START Data section

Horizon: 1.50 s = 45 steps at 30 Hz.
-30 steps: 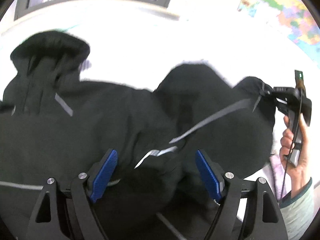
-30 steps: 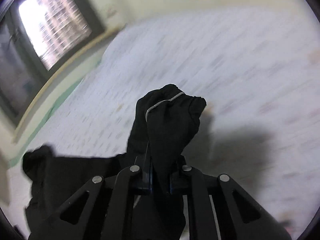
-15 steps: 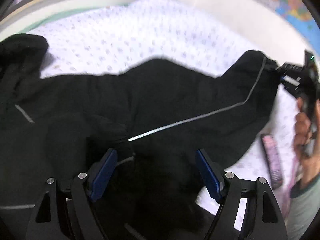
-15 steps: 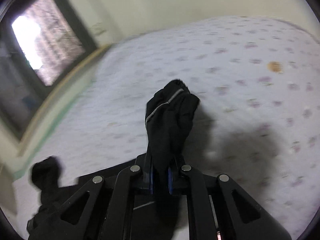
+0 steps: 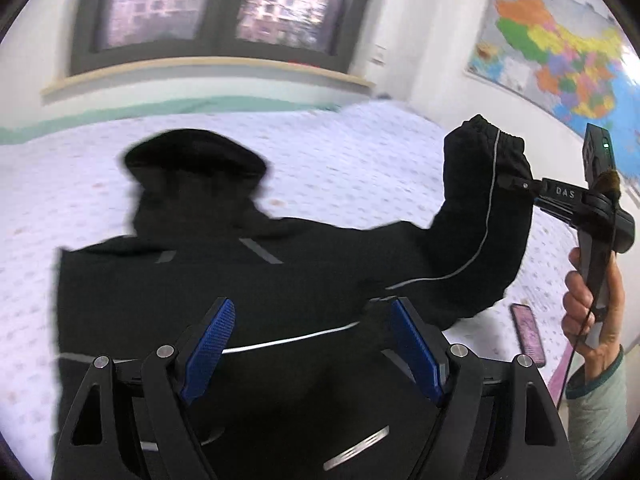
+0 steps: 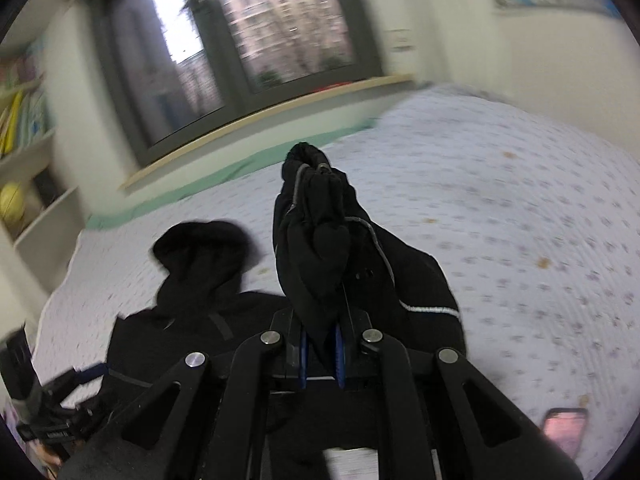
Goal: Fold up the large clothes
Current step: 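Fold the side panel over toward the jacket center with the right gripper, then grasp the opposite side panel with the left gripper and fold it inward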
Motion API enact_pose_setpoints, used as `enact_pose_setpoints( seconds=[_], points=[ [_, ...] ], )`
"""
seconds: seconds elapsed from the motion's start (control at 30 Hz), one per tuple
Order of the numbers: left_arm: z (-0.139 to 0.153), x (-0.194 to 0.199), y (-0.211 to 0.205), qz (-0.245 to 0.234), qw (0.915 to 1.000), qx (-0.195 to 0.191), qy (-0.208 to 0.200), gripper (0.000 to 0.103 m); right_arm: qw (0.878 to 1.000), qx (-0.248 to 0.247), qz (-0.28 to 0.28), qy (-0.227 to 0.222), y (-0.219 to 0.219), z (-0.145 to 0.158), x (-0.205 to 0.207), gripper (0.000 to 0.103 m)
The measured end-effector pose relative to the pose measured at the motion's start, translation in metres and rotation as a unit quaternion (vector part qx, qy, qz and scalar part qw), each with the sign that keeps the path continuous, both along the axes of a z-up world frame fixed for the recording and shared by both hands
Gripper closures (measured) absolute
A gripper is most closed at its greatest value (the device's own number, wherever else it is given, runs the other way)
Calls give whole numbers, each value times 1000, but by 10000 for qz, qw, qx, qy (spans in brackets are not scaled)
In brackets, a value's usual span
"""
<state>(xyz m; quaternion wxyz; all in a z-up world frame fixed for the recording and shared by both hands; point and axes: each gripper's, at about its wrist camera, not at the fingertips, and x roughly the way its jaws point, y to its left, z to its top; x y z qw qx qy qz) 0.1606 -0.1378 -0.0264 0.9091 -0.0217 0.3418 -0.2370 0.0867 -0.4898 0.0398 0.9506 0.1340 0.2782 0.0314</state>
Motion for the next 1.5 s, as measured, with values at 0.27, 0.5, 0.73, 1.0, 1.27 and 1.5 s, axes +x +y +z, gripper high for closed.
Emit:
enact_pose_setpoints(
  seconds=[0.27,0.5,0.73,1.0,1.27,1.5],
  points=[
    [-9,-24,128,771,9967,-184,195,22,9947,-310,955,238,161,-4,17,90],
    [-31,-37,195,1147,9922,-308,379,22,9815,-500,1730,648,293,-39,37,90],
    [-57,-42,235,1237,9899,-403,556,22,9669,-622,2010,1441,383,-127,71,85],
    [-75,-29,245,1093,9888,-511,877,22,9441,-450,2551,2041,402,-175,84,42],
    [-73,23,229,709,9760,-1410,1502,22,9714,1,2148,1010,297,-108,37,38],
    [-101,78,175,895,9684,-1129,2034,23,9887,47,1070,1047,186,-117,21,37]
  ],
)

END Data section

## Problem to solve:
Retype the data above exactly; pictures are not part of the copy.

## Response:
Horizon: 1.50 s = 45 steps at 30 Hz.
-30 steps: 
-30 steps: 
-15 steps: 
-15 steps: 
+0 steps: 
+0 steps: 
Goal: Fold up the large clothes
Current step: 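Fold the side panel over toward the jacket center with the right gripper, then grasp the opposite side panel with the left gripper and fold it inward
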Motion API enact_pose_setpoints, used as `enact_pose_setpoints( seconds=[_], points=[ [_, ...] ], )`
"""
seconds: seconds elapsed from the motion's start (control at 30 Hz), one per tuple
Order of the numbers: left_arm: z (-0.139 to 0.153), x (-0.194 to 0.199), y (-0.211 to 0.205), qz (-0.245 to 0.234), qw (0.915 to 1.000), qx (-0.195 to 0.191), qy (-0.208 to 0.200), gripper (0.000 to 0.103 m); right_arm: qw (0.878 to 1.000), qx (-0.248 to 0.247), qz (-0.28 to 0.28), qy (-0.227 to 0.222), y (-0.219 to 0.219), z (-0.145 to 0.158), x (-0.205 to 0.207), gripper (0.000 to 0.103 m)
The measured end-effector pose relative to the pose measured at the motion's start, translation in metres and rotation as a unit quaternion (vector part qx, qy, qz and scalar part qw), each with the sign that keeps the path continuous, both along the axes of a z-up world frame fixed for the recording and shared by both hands
Gripper closures (measured) absolute
A gripper is most closed at its greatest value (the device's own number, wherever else it is given, runs the other way)
Calls give whole numbers, each value times 1000, but by 10000 for qz, qw, qx, qy (spans in brackets are not scaled)
In brackets, a value's usual span
"""
<state>(xyz m; quaternion wxyz; all in a z-up world frame fixed for the recording and shared by both hands; point and axes: each gripper's, at about its wrist camera, not at the fingertips, and x roughly the way its jaws point, y to its left, z to its top; x y z qw qx qy qz) 0.1606 -0.1378 -0.0264 0.9091 -0.0217 0.3418 -0.2370 0.0867 -0.4898 0.0398 0.9506 0.1340 0.2782 0.0314</state>
Motion for the next 1.5 s, as measured, with values at 0.27, 0.5, 0.73, 1.0, 1.27 and 1.5 s, axes +x +y +z, gripper high for closed.
Emit:
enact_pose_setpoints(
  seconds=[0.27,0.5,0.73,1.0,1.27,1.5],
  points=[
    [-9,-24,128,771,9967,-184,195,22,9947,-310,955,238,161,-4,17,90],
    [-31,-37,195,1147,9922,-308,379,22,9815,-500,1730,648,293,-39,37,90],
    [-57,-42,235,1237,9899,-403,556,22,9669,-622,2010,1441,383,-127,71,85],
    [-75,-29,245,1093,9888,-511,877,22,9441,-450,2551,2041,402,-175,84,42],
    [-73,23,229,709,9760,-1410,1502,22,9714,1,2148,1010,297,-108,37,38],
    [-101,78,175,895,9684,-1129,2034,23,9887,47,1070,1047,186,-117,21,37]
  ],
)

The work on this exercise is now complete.